- _What to do_: Can the data below be set down again exactly, line for line?

- _Given information_:
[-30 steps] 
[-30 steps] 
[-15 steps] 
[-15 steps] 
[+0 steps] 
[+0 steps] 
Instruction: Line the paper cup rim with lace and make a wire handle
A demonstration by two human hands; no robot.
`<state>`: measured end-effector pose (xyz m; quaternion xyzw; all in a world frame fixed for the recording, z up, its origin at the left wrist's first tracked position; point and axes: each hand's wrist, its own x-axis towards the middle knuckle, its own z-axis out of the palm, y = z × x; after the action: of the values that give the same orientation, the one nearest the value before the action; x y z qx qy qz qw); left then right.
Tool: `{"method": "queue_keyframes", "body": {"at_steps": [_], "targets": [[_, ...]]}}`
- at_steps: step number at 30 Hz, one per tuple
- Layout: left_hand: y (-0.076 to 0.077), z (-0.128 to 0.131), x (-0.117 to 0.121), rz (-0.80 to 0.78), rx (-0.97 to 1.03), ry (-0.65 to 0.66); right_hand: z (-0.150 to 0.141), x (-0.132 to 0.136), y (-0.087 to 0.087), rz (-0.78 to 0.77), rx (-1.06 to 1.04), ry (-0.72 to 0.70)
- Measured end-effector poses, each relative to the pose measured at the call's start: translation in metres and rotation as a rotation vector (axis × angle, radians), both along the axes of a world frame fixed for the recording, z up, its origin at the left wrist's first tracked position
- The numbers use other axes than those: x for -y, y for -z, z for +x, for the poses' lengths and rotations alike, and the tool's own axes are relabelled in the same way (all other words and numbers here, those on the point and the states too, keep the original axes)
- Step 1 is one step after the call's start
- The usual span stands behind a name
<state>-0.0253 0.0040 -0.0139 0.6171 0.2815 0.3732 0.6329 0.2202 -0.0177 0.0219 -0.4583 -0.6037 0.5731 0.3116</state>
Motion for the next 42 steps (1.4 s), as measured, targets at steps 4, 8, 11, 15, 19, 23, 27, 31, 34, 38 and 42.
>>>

- _Exercise result_:
[-30 steps] 
[-30 steps] 
[-15 steps] 
[-15 steps] 
[+0 steps] 
[+0 steps] 
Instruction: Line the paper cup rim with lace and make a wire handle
A demonstration by two human hands; no robot.
`<state>`: measured end-effector pose (xyz m; quaternion xyzw; all in a world frame fixed for the recording, z up, its origin at the left wrist's first tracked position; point and axes: each hand's wrist, its own x-axis towards the middle knuckle, its own z-axis out of the palm, y = z × x; after the action: of the values that give the same orientation, the one nearest the value before the action; x y z qx qy qz qw); left then right.
Tool: `{"method": "queue_keyframes", "body": {"at_steps": [_], "targets": [[_, ...]]}}`
- at_steps: step number at 30 Hz, one per tuple
- Layout: left_hand: y (-0.076 to 0.077), z (-0.128 to 0.131), x (-0.117 to 0.121), rz (-0.80 to 0.78), rx (-0.97 to 1.03), ry (-0.65 to 0.66); right_hand: z (-0.150 to 0.141), x (-0.132 to 0.136), y (-0.087 to 0.087), rz (-0.78 to 0.77), rx (-1.06 to 1.04), ry (-0.72 to 0.70)
- Measured end-effector poses, each relative to the pose measured at the call's start: translation in metres and rotation as a rotation vector (axis × angle, radians), both along the axes of a world frame fixed for the recording, z up, its origin at the left wrist's first tracked position
- The numbers use other axes than those: x for -y, y for -z, z for +x, for the poses' lengths and rotations alike, and the tool's own axes are relabelled in the same way (all other words and numbers here, those on the point and the states too, keep the original axes)
- Step 1 is one step after the call's start
- The usual span stands behind a name
<state>-0.0253 0.0040 -0.0139 0.6171 0.2815 0.3732 0.6329 0.2202 -0.0177 0.0219 -0.4583 -0.6037 0.5731 0.3116</state>
Motion for the next 42 steps (1.4 s), as measured, targets at steps 4, 8, 11, 15, 19, 23, 27, 31, 34, 38 and 42.
>>>

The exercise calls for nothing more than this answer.